Go through the listing below, count the lines that contain "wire", and state the number alone.
### Records provided
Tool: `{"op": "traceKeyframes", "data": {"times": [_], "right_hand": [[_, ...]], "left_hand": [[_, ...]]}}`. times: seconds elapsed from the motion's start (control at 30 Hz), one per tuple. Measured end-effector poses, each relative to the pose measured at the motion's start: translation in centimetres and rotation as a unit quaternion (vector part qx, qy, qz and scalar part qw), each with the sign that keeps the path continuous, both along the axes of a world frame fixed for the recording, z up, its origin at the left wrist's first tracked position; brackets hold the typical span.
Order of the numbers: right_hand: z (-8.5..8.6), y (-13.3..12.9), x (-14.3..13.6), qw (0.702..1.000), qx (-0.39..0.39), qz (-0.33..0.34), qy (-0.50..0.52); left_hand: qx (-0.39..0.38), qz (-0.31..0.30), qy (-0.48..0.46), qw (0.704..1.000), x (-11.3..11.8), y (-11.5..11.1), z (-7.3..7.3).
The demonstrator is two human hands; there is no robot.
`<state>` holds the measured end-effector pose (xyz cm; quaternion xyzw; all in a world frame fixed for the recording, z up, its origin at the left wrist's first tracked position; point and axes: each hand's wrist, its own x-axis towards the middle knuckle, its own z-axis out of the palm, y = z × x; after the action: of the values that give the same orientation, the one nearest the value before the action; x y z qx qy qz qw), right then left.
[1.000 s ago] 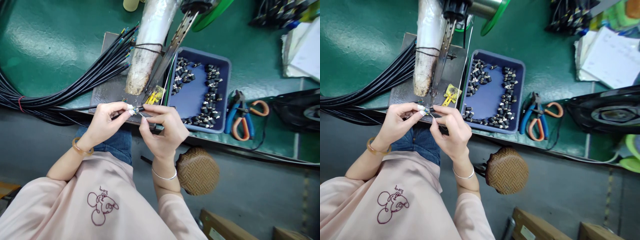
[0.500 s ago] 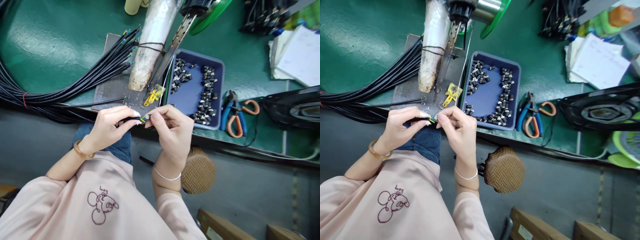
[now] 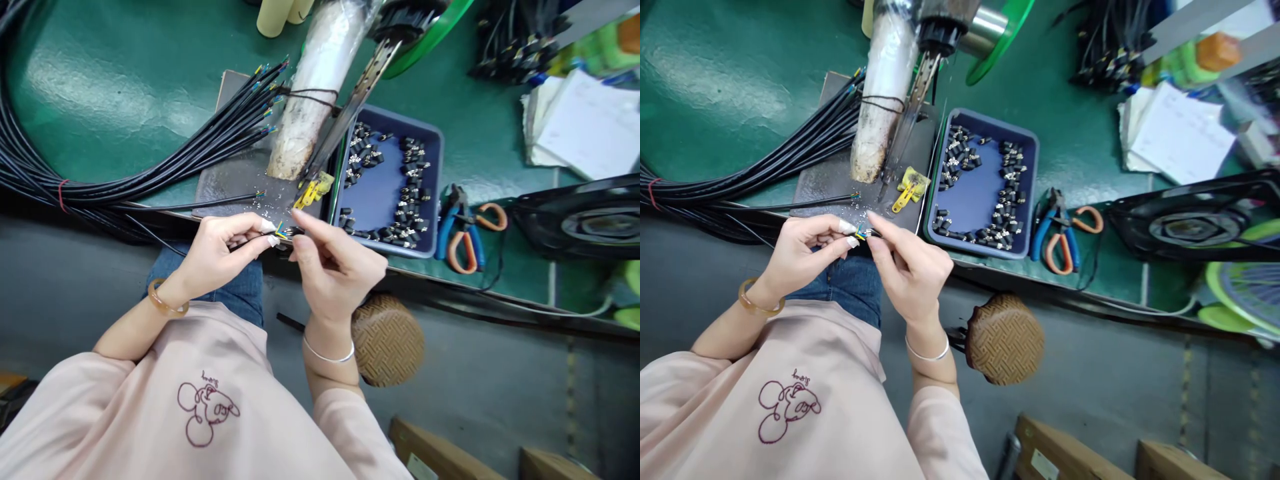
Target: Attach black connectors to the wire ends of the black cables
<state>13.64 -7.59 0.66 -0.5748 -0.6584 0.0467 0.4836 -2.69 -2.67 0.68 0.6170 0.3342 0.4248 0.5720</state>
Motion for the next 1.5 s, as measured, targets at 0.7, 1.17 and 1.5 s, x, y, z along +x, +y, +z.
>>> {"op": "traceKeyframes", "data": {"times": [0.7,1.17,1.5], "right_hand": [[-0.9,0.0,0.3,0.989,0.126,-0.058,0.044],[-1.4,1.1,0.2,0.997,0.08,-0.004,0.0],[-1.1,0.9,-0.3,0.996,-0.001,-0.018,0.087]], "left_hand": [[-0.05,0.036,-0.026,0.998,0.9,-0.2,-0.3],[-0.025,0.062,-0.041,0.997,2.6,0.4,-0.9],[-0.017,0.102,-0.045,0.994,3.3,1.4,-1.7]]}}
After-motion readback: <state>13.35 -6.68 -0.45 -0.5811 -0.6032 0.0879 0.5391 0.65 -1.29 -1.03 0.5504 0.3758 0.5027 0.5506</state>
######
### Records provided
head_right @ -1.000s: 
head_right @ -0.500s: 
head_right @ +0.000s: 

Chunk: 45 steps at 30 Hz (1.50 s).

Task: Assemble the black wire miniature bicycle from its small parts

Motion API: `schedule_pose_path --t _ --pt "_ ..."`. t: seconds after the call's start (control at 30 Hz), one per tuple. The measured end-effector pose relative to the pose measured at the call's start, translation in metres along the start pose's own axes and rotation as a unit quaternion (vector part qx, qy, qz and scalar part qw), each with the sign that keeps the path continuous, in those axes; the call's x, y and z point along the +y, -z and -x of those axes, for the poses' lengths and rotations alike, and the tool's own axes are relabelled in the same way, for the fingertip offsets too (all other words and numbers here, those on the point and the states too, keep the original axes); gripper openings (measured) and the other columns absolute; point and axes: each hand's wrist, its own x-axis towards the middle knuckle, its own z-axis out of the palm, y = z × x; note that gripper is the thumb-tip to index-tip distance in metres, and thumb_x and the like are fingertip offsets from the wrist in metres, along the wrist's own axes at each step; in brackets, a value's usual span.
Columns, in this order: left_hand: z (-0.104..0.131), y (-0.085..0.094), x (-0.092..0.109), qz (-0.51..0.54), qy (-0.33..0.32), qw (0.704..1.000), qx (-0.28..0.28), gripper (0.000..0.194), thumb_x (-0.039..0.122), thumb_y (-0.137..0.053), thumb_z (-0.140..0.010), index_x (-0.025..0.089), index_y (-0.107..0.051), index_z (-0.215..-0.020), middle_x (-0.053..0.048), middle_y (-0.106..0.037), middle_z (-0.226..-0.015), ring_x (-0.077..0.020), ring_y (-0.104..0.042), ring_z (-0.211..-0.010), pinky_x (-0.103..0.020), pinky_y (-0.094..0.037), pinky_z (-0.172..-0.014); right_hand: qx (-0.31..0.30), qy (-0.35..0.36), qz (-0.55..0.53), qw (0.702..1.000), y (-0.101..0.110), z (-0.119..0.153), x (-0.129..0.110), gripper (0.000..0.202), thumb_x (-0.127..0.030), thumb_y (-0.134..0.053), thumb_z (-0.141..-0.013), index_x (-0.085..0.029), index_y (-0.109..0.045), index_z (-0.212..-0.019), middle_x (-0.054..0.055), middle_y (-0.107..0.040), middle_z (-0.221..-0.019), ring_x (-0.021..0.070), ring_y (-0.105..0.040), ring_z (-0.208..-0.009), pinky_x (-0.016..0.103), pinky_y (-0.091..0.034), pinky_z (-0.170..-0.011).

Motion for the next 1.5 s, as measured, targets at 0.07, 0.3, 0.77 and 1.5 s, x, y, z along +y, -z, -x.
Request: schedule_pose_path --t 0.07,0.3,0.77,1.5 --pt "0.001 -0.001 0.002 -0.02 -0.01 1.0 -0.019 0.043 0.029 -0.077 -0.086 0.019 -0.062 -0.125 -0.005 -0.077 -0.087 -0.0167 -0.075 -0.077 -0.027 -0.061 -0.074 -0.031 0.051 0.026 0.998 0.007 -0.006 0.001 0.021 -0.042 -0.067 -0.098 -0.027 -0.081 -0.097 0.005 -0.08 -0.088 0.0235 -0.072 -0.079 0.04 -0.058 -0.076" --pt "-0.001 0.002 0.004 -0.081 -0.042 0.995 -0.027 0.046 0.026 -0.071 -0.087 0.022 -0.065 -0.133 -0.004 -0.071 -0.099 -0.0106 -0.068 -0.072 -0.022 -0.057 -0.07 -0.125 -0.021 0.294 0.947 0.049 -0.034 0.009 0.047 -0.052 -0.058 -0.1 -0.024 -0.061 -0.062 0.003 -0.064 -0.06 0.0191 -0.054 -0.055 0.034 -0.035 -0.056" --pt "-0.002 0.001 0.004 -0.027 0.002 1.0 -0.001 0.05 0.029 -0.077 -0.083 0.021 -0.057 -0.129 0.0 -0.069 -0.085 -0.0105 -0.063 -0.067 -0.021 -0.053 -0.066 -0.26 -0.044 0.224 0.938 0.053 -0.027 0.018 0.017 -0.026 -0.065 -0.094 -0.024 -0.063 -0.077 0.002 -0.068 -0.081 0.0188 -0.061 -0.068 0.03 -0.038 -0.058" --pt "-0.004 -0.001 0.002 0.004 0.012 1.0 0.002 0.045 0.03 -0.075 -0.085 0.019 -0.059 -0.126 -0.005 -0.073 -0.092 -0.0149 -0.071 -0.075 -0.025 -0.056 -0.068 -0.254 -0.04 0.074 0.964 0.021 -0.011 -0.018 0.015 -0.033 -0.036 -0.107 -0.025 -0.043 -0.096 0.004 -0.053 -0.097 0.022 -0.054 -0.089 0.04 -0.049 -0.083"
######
■ Exercise result ■
2